5. Gnosticism

I think this topic if fascinating. But there’s one major problem: most of what we know about this early Christian ‘heresy’ (see the episode on heresiology) comes from the opponents of Gnosticism – the early Christian apologists. So those accounts are hardly unbiased. Most Gnostic writings were destroyed.

That is, until the discovery of the Nag Hammadi library.

In 1945 some Egyptian boys discovered a large jar, which they smashed to find 13 leather-bound codices. After avenging their father’s death (seriously) they were worried the police would come and discover their discovery, so they gave the codices to a local priest, who lent one to a local teacher, who sold it on the black market.

A one-eyed fugitive (again, seriously) managed to get the collection and sold them to an antiques dealer in Cairo, who passed them off to an Italian collector. The Egyptian government confiscated the collection, and the codices were lost in years of legal battles.

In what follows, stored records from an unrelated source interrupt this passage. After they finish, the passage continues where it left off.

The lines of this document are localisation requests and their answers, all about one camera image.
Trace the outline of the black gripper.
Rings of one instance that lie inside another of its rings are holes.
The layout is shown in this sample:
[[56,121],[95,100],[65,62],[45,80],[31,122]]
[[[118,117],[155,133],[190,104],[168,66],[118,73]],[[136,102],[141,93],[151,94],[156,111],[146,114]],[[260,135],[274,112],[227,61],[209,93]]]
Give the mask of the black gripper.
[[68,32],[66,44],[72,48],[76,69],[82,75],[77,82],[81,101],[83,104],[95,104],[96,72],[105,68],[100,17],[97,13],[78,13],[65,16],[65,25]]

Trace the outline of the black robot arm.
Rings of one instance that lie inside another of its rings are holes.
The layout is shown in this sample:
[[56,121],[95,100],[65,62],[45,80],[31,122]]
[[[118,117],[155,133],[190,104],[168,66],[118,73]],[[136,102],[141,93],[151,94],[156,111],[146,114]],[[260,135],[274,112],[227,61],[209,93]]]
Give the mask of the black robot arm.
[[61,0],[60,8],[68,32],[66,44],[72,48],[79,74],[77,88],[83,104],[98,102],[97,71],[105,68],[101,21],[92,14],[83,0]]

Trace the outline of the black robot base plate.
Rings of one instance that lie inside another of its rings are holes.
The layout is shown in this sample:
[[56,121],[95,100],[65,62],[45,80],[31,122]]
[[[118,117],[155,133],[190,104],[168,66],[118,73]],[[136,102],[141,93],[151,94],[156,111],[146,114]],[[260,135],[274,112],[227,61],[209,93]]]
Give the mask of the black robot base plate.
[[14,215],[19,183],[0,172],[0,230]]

A Belgian collector smuggled a copy into America, but no one would buy it. He put it in a safe deposit box and…died. His widow sold it to a historian in the Netherlands who realized just what these texts were. Eventually, they were published and made available and now we know something about the Gnostics – in their own words.

The word ‘gnostic’ comes from the Greek word gnosis, which means knowledge. Simply put, Gnosticism was a movement that believed that the Judeo-Christian tradition was distorting and perverting the true knowledge of the spiritual world and state of humanity. Jesus brought the true knowledge which was handed on to his disciples, but the authors of the New Testament twisted and distorted this knowledge for their own ends. But this secret knowledge from Jesus was passed on through the various Gnostic schools. This is the knowledge of true salvation.

The Gnostic myth:

There was one God, and from this one God came many emanations. These were called aeons and the final one was called Sophia, which is wisdom. They existed in the spiritual realm known as the pleroma. She grew discontent and fell from the pleroma. She gave birth to a distorted aeon, known as the demiurge, named Ialdabaoth. Jews and Christians know this aeon by another name: Yahweh (i.e. the god of the Old Testament).

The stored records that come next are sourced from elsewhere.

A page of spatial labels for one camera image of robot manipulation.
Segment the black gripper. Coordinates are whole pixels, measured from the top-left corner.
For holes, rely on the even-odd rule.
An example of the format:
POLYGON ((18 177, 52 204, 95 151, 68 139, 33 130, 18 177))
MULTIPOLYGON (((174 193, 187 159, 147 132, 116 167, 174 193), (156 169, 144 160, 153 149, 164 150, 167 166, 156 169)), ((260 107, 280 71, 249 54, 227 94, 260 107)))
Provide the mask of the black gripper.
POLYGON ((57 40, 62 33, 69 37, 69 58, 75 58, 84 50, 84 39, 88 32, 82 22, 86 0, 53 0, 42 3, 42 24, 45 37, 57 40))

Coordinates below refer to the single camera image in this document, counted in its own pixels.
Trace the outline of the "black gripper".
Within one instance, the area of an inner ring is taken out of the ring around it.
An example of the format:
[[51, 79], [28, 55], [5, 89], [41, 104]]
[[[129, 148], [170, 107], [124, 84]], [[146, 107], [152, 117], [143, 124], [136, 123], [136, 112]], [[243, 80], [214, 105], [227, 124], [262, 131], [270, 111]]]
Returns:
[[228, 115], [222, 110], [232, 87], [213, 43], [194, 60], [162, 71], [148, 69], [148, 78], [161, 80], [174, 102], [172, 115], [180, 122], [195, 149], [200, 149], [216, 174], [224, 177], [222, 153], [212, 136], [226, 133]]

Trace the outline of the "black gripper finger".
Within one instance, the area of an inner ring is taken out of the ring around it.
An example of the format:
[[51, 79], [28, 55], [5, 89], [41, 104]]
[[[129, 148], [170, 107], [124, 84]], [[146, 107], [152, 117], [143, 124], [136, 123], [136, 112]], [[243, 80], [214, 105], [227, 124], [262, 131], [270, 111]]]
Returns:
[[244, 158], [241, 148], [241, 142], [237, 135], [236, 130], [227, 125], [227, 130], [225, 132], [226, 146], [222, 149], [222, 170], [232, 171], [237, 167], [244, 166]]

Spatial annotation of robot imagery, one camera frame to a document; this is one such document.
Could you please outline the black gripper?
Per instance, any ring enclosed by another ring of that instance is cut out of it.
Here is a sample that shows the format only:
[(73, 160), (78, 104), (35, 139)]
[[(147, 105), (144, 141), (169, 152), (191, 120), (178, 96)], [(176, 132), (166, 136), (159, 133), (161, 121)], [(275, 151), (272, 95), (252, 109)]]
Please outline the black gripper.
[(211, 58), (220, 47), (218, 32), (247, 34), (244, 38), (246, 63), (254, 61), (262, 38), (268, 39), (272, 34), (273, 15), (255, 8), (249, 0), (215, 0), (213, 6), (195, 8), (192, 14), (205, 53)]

Ialdabaoth believed himself to be the only god, and created the physical world. He thought it was good, but it was bad. He could only create by stealing some of the light of the pleroma from Sophia, which is the ‘soul’.

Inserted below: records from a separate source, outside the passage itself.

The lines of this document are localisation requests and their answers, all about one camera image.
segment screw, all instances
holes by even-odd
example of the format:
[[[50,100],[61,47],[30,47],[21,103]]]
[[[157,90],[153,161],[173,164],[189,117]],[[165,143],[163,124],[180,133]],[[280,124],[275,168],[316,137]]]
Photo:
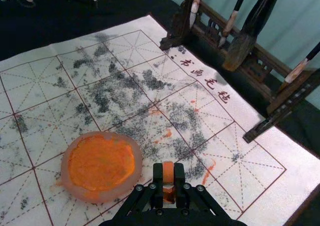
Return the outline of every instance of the screw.
[[[156,185],[155,185],[154,183],[152,183],[152,184],[149,185],[149,187],[150,187],[151,189],[155,189],[155,188],[156,188]]]
[[[198,185],[197,186],[197,190],[202,192],[202,191],[204,191],[204,187],[202,185]]]
[[[137,185],[137,186],[136,186],[136,190],[137,190],[137,191],[141,191],[142,189],[143,189],[143,187],[142,187],[141,185]]]
[[[184,189],[189,189],[189,188],[190,188],[190,185],[187,184],[187,183],[185,183],[185,184],[184,184]]]
[[[184,216],[188,216],[189,215],[189,210],[184,208],[184,209],[181,210],[181,213]]]
[[[163,212],[161,209],[157,209],[157,210],[155,211],[155,213],[156,213],[157,215],[161,216],[164,212]]]

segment orange ink pad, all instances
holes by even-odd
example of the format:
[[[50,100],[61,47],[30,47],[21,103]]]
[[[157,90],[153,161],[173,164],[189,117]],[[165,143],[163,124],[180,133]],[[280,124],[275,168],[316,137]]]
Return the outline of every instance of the orange ink pad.
[[[142,154],[133,139],[112,132],[90,132],[65,151],[61,180],[74,197],[103,203],[130,190],[141,170]]]

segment light blue wall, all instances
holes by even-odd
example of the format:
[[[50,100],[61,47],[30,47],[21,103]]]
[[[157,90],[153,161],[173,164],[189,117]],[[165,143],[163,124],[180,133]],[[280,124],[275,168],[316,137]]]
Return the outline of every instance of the light blue wall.
[[[180,4],[183,0],[173,0]],[[229,18],[237,0],[203,0]],[[236,26],[241,29],[257,0],[244,0]],[[294,68],[320,41],[320,0],[278,0],[257,42],[289,67]],[[320,67],[317,55],[309,67]],[[320,87],[307,100],[320,109]]]

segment calligraphy brush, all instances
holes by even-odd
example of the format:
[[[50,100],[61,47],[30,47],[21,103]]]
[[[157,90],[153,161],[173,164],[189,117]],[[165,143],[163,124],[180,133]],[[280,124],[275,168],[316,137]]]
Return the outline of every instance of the calligraphy brush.
[[[200,1],[201,0],[193,0],[192,6],[191,6],[191,12],[190,12],[190,21],[189,21],[190,29],[195,23]]]
[[[277,0],[258,0],[246,18],[240,34],[229,46],[223,67],[235,71],[255,46],[257,36],[267,23]]]
[[[311,61],[316,54],[320,51],[320,42],[312,49],[311,52],[304,58],[284,79],[284,82],[279,87],[278,92],[282,91],[287,87],[291,82],[297,78],[301,72],[306,68],[309,61]]]
[[[240,7],[241,7],[241,5],[242,5],[243,2],[244,2],[244,0],[237,0],[237,2],[236,2],[236,4],[235,4],[235,7],[234,7],[234,10],[233,10],[233,12],[231,13],[228,22],[226,23],[225,28],[223,29],[222,36],[221,36],[221,39],[220,39],[220,41],[219,41],[219,46],[218,46],[218,48],[221,48],[221,47],[226,43],[226,39],[227,39],[227,37],[229,36],[230,31],[231,31],[232,27],[233,27],[234,24],[235,24],[235,21],[236,21],[238,12],[239,12]]]

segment black table surface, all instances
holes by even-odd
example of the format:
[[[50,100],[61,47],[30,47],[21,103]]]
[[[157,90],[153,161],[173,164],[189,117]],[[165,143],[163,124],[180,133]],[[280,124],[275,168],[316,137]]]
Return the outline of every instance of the black table surface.
[[[171,0],[101,0],[93,3],[72,0],[34,0],[32,9],[23,8],[16,0],[0,2],[0,61],[16,54],[52,43],[117,26],[152,13],[169,28],[179,6]],[[212,65],[262,115],[266,101],[237,73],[221,68],[222,60],[202,42],[194,39],[187,47],[208,65]],[[279,124],[279,129],[320,155],[320,110],[307,101]],[[320,225],[320,196],[315,197],[293,225]]]

The supreme god – the monad – sent redeemers to teach humanity the truth of the spiritual world. Physical matter is evil and Ialdabaoth is not good. These redeemers brought knowledge (gnosis) of true reality, and this knowledge would bring enlightenment and access into the pleroma. The first redeemer was Seth, but the ultimate one was Jesus. It wasn’t Jesus’ death that brought salvation, but the knowledge that he imparted.

Unfortunately, this knowledge was distorted by the Jewish and Christian authors, deceived by Ialdabaoth.

However, these days, many contemporary scholars argue that the category ‘Gnosticism’ was a catch-all phrase used by the early apologists to refer to a diverse array of early movements and so is not especially helpful. No single movement held to that Gnostic myth in its fullness. There may well have been a small movement called Gnosticism, but it is helpful to refer to the various movements that have historically come under the banner of ‘Gnosticism’: Sethianism, Valentianism, Basilideanism, Manichaeism, Marcionism, Catharism, Mandaeism, among others.

Gnosticism was one of the largest movements in the early centuries and some historians have said that it posed the biggest threat to nascent Christianity. Or was it? Because it seems it might not have actually existed, at least not as a unified, single movement.